Mort du fondateur de Mango à Montserrat : la juge ordonne une reconstitution et convoque de nouveaux témoins clés

Une instruction judiciaire qui s’intensifie

La juge chargée d’enquêter sur la mort d’Isak Andic, fondateur de l’enseigne textile Mango, a ordonné une série de nouvelles mesures d’instruction dans le cadre de l’enquête sur sa chute mortelle survenue le 14 décembre 2024 à Montserrat, en Catalogne. Parmi ces mesures figurent l’audition de plusieurs témoins proches et une reconstitution technique des circonstances du drame.

Son fils aîné, Jonathan Andic, unique accompagnateur lors de cette excursion, demeure mis en examen pour homicide présumé.
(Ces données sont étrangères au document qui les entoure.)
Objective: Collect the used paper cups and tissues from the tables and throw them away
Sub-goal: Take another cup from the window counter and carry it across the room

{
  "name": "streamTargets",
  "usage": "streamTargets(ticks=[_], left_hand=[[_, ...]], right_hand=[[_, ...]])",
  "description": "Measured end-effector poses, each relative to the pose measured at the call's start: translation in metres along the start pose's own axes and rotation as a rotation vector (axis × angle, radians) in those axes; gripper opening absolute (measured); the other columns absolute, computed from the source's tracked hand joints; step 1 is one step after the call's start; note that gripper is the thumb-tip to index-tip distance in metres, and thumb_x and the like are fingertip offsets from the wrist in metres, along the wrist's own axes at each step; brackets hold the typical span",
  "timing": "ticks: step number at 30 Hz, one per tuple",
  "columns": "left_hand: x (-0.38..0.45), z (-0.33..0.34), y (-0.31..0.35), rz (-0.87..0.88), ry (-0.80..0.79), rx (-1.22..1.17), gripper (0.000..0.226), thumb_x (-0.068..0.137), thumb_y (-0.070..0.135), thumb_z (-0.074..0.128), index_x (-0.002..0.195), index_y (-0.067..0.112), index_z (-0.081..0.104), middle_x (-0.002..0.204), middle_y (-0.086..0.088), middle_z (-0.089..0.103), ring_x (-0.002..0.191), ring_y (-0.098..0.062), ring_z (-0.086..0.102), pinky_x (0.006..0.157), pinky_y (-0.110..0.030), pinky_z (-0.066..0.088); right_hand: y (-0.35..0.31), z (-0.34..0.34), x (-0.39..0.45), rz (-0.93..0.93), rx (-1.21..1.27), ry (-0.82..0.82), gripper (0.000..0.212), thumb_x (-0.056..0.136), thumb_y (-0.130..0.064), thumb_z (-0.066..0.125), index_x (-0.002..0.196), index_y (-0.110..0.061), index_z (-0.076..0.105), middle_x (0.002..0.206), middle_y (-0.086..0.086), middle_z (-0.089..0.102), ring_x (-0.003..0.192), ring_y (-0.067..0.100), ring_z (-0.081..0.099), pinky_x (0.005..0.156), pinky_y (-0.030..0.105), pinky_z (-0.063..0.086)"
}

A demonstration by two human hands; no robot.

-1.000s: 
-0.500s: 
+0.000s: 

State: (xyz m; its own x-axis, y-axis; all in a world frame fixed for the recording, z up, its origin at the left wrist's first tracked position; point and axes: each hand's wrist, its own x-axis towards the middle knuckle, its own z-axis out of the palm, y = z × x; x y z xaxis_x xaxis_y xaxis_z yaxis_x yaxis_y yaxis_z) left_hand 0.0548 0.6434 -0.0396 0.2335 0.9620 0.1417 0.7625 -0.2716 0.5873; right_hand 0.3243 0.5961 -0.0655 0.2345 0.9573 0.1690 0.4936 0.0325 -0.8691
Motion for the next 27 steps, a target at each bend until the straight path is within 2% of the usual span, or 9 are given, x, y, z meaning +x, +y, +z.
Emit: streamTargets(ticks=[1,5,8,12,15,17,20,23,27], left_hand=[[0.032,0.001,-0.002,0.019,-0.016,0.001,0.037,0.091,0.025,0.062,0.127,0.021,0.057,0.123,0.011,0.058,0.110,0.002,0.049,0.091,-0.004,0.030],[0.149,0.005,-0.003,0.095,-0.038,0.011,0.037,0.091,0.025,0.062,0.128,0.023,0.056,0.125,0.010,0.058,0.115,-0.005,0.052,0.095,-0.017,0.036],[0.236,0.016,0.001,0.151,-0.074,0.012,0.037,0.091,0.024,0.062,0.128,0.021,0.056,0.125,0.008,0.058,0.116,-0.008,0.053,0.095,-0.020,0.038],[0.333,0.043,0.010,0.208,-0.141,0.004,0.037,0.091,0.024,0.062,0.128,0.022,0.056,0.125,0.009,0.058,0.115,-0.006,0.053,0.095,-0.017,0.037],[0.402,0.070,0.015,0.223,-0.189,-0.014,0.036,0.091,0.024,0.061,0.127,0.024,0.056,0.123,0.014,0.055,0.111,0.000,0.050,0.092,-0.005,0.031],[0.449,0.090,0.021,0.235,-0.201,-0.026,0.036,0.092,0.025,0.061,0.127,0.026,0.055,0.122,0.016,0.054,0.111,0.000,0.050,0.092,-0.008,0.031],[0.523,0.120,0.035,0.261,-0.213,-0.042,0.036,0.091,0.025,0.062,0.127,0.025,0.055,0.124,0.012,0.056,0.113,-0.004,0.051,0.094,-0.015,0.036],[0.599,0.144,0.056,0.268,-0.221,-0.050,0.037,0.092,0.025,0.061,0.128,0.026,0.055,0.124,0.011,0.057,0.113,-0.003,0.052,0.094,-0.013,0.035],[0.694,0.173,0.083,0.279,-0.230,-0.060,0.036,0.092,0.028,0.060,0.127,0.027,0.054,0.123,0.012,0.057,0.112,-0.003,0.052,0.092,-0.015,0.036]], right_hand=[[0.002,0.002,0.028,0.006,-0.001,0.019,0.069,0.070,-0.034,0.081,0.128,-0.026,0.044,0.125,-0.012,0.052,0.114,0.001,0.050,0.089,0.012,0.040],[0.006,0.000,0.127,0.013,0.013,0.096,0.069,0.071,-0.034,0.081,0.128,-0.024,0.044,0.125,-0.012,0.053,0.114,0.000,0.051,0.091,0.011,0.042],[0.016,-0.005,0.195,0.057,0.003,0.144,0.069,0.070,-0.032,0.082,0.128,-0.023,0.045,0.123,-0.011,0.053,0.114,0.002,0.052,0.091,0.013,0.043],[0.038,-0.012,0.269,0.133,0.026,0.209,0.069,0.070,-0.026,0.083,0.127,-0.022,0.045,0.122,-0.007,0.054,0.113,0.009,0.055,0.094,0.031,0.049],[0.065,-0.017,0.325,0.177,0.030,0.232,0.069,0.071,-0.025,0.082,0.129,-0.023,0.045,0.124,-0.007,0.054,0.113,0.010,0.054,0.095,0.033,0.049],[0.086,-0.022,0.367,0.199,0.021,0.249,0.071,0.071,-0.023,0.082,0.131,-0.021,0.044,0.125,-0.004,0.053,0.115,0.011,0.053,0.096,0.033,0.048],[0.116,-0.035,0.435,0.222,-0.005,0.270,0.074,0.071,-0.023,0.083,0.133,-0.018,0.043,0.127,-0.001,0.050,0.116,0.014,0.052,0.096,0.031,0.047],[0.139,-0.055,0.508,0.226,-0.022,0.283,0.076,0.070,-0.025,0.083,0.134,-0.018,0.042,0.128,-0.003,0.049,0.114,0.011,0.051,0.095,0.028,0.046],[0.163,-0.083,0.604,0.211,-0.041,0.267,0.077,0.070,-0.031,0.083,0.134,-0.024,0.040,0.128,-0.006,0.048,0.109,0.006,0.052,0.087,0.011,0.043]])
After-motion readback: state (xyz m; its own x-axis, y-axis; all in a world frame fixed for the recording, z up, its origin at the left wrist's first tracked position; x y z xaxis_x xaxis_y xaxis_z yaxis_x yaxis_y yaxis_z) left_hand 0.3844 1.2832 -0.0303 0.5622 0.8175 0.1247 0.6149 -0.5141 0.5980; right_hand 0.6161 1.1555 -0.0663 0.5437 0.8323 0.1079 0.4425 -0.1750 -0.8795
L’instruction se poursuit sous haute surveillance médiatique et judiciaire.

Une dizaine de témoins convoqués

La magistrate a décidé de convoquer une dizaine de personnes issues de l’entourage familial et professionnel d’Isak Andic.

La juge a également ordonné de retrouver et d’entendre des randonneurs ayant été en contact avec Jonathan Andic dans les minutes suivant la chute de son père, dont au moins une personne qui lui a porté secours.

Des messages thérapeutiques au cœur du dossier

Les échanges de messages entre Isak Andic, Jonathan Andic et la thérapeute familiale constituent un élément de plus en plus central dans l’instruction. Le parquet estime que ces communications révèlent une détérioration marquée de la relation père-fils, tandis que la défense plaide pour une lecture contextuelle, propre au cadre psychanalytique.

Un message en particulier retient l’attention : Jonathan Andic y écrit à la thérapeute « Je ne suis pas étonné que tu aies pu penser que j’étais même capable d’aller jusqu’à te tuer ». Sa défense soutient qu’il s’agit d’une expression métaphorique courante dans ce type de thérapie.

Les sœurs minimisent les tensions familiales

Lors de leurs précédentes déclarations devant les Mossos d’Esquadra, les deux sœurs avaient livré des versions nuancées. Sarah Andic a affirmé n’avoir jamais observé de dispute entre son père et son frère, rejetant toute « obsession pour l’argent » de la part de Jonathan.

Judith Andic a, quant à elle, reconnu « quelques prises de bec, mais rien de grave », ajoutant qu’Isak Andic avait réuni ses trois enfants pour leur annoncer la création d’une fondation. Elle a formellement exclu toute intention de son père de déshériter Jonathan.

Une reconstitution technique ordonnée sur le sentier de Montserrat

La magistrate a ordonné une reconstitution technique de la chute, impliquant les médecins légistes ayant pratiqué l’autopsie, la police scientifique et les experts ayant inspecté les lieux. L’objectif est de déterminer si les blessures constatées sont compatibles avec la dynamique d’une chute accidentelle et avec les indices relevés sur place.

Parmi les éléments matériels à analyser figurent une montre, une veste, des traces de sang et diverses marques relevées sur le sentier.

Dossier médical requis, saisie électronique écartée

La juge a par ailleurs demandé la transmission du dossier médical complet d’Isak Andic, incluant ses traitements médicamenteux. La défense avance que des pathologies préexistantes — notamment une arthrose — auraient pu favoriser une chute accidentelle ; le parquet juge ce dossier utile à l’établissement des circonstances exactes du décès.

En revanche, la magistrate a écarté la demande du parquet visant à saisir l’ensemble des appareils électroniques de Jonathan Andic, estimant cette mesure insuffisamment justifiée à ce stade. L’instruction se poursuit.